Né à Djibouti, Nour Ibrahim Mohammed a récemment été « invité » par la préfecture du Rhône à quitter la France. Ce dernier possède pourtant un passeport et une carte d’identité française. Un nouvel imbroglio administratif qui risque de faire perdre à Nour tous ses droits. Explications.
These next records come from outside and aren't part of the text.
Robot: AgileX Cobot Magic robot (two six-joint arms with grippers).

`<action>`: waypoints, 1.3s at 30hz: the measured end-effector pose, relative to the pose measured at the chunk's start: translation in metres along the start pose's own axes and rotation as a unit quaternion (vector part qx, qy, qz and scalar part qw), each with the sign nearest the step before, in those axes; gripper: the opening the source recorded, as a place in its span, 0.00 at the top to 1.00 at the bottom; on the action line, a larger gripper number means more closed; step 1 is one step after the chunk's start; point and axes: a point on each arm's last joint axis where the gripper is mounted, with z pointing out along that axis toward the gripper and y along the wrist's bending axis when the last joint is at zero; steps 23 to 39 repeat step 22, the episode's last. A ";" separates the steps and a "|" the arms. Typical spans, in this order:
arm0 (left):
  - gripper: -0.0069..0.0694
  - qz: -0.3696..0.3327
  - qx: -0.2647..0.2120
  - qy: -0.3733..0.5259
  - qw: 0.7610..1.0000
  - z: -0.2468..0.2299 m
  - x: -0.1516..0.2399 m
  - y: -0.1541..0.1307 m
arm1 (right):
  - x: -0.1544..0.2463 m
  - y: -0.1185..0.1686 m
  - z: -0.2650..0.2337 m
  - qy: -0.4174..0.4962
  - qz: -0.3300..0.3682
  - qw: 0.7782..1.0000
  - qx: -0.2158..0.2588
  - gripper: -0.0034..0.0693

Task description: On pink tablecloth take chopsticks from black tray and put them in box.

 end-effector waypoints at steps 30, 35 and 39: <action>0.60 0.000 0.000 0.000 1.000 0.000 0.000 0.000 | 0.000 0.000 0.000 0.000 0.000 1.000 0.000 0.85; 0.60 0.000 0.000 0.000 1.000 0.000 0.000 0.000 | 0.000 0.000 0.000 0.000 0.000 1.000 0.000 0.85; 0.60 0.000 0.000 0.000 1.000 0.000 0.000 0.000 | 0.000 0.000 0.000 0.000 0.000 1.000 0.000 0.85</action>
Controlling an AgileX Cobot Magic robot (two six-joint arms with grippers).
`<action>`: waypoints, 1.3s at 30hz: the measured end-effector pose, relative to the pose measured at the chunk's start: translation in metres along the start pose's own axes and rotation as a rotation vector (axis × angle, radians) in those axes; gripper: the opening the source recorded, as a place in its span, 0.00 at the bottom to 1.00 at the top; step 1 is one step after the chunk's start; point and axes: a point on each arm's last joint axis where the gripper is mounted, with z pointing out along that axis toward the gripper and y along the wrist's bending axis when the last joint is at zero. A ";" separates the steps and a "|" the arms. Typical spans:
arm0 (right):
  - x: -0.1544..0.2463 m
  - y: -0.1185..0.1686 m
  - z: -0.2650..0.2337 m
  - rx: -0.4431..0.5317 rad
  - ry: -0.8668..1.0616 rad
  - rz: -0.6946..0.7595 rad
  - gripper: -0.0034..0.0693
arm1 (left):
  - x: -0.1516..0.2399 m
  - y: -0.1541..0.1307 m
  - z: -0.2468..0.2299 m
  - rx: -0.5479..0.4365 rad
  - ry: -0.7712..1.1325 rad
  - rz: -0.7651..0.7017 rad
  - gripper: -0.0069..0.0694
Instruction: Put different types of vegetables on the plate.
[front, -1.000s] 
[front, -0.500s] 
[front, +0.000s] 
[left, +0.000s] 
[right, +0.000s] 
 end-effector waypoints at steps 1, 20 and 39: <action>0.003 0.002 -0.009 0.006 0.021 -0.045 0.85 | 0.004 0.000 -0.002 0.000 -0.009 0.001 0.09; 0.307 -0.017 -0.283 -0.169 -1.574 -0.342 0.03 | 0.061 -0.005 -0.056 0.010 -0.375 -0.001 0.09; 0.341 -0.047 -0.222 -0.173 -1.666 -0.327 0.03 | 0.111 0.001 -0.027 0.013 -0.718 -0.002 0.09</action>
« Je n’ai pas dormi durant deux nuits suite à ce courrier. » Le choc d’abord, puis le stress. Comme pour exorciser cette nouvelle, l’homme qui « n’imagine pas encore prendre sa retraite » me raconte minutieusement son histoire. « Je suis né en 39 à Djibouti alors que le pays était encore un territoire français. J’étais donc Français. » Il me tend son passeport français, aujourd’hui périmé et me montre tous ses documents rangés avec soin dans une chemise plastifiée. « Au début des années 60, j’ai choisi de partir travailler en France, à Lyon précisément. » Ce fils d’ancien combattant de l’armée Française, est rejoint par son épouse quelques années après. « Malheureusement, ma femme n’est pas parvenue à s’acclimater. Elle avait le mal du pays et a décidé de repartir à Djibouti. Je suis donc resté seul à Lyon pour continuer à travailler. »
1977, année de l’indépendance djiboutienne
La fin des années 70 arrive, et avec elle, l’indépendance de Djibouti. En 79, Nour prend un mois de congés pour se rendre à Djibouti, désormais indépendante. A son retour en France, il apprend que son épouse attend leur premier enfant. « Je suis donc reparti 4 mois à Djibouti pour la naissance de mon enfant. Au bout de quelques temps, mon passeport arrivant à expiration, j’ai pris rendez-vous avec le consul français à Djibouti. » C’est à ce moment que tout bascule. Le jour du rendez-vous, Nour est appréhendé sans raison par des agents de la police djiboutienne qui l’accuse de trahison vis-à-vis du jeune Etat indépendant. Il n’arrivera jamais à refaire son passeport et se retrouve bloqué à Djibouti durant plusieurs années. Mais face aux problèmes économiques croissants et à la violence que connaît le pays, il se résout à demander un passeport djiboutien qui lui permettra de rejoindre la France, en 2002.
Une nationalité française en question
A ce moment, Nour ne se doute pas une seule seconde qu’il a perdu la nationalité française. En effet, faute d’information, ce dernier n’a jamais su qu’après l’indépendance de Djibouti, il avait une année pour demander aux autorités compétentes la confirmation d’être établi dans la nationalité française. De retour à Lyon, il retrouve un travail sans difficultés. Malgré tout, l’homme tient à régler une bonne fois pour toute son problème de renouvellement de papiers. « En 2003, j’ai décidé de renouveler ma carte d’identité auprès des services de l’état civil de Vaulx en Velin . C’est là que j’ai appris que j’avais perdu ma nationalité française. »
Les rendez-vous à la préfecture s’enchaînent. « En 2005, une fonctionnaire de la préfecture m’a annoncé que mes papiers français n’avaient aucune valeur. Mais pourtant, je continuais à travailler, à cotiser, à être inscrit à la sécurité sociale !»
Le septuagénaire comprend alors la gravité de sa situation. Aux yeux de l’administration française, Nour n’est plus Français mais Djiboutien. Son seul recours est de demander une demande d’asile politique à l’OFPRA. Demande refusée. Il repart à la préfecture de Lyon, fait une demande de titre de séjour. Nouveau refus. Pour obtenir gain de cause, il se paye même les services d’une avocate. « J’ai dépensé 3000 euros pour rien ! » Le couperet tombe finalement en décembre dernier. Désormais suivi par une avocate spécialisée, Nour vit depuis dans l’angoisse d’être contrôlé par les forces de l’ordre… mais conserve l’espoir d’un dénouement heureux.